Não o fazermos será - isso sim - imperdoável.

O Ferreira da Silva disse...

Nunca fui a um encontro de combatentes para além do almoço anual do destacamento de fuzileiros de que fiz parte. E nesses encontros presto homenagem aos 4 homens do destacamento que morreram nas bolanhas da Guiné e a todos os milhares de portugueses que tombaram pelas terras de África.

Quando se anunciou que este ano iria ser homenageado o Comandante Oliveira e Carmo pensei em estar presente, independentemente daquilo que penso sobre o regime que governava Portugal e das ideias que o próprio tinha em relação e esse regime e à questão que justificou o combate em que perdeu a vida. No entanto, depois dos primeiros papéis informativos que me foram chegando mudei de ideias.

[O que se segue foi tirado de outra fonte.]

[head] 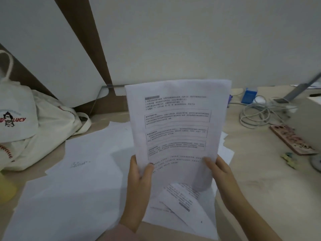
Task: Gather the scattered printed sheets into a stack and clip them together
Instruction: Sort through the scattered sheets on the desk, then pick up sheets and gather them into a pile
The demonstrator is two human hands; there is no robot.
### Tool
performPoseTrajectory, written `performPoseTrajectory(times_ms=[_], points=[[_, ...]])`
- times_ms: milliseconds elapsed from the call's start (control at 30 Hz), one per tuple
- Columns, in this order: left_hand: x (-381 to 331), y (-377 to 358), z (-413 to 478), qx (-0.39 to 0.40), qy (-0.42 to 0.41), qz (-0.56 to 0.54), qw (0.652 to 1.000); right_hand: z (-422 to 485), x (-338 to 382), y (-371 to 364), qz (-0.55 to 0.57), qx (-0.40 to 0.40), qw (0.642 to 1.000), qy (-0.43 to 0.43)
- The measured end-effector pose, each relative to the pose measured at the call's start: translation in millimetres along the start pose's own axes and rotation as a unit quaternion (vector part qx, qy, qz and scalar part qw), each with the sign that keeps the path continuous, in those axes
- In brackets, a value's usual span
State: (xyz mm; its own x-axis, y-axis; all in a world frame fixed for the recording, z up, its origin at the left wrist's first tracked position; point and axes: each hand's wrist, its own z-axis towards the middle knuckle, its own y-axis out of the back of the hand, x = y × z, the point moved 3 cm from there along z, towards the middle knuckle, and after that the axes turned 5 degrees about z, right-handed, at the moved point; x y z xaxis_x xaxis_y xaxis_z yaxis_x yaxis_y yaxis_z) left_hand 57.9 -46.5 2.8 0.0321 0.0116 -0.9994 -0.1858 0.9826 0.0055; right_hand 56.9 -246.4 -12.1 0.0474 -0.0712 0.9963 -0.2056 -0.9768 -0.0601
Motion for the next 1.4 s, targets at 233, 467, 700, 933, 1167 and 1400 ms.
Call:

Penso que homenagear um homem ou homens, que num determinado momento histórico sacrificam a sua vida em combate, não deve, nem pode ser utilizado para mais nada para além do própria acto e do que ele representa em relação à pátria.

Um encontro de combatentes deve servir para homenager o espírito de sacrifício, a abnegação, a coragem a camaradagem e não para servir quaisquer outros fins. No entanto o que acontece todos os anos é a emergência de toda uma série de oportunismos políticos, sociais, profissionais e individuais que aproveitam essa homenagem para se tornarem visíveis.

Tendo optado por não estar presente, quero saudar todos os camaradas que em qualquer momento da nossa história viveram os combates, justos ou injustos, que a pátria travou.

O velho do Restelo disse...

Alguém me pode informar porque razão não falou o "PENICO" em representação do curso?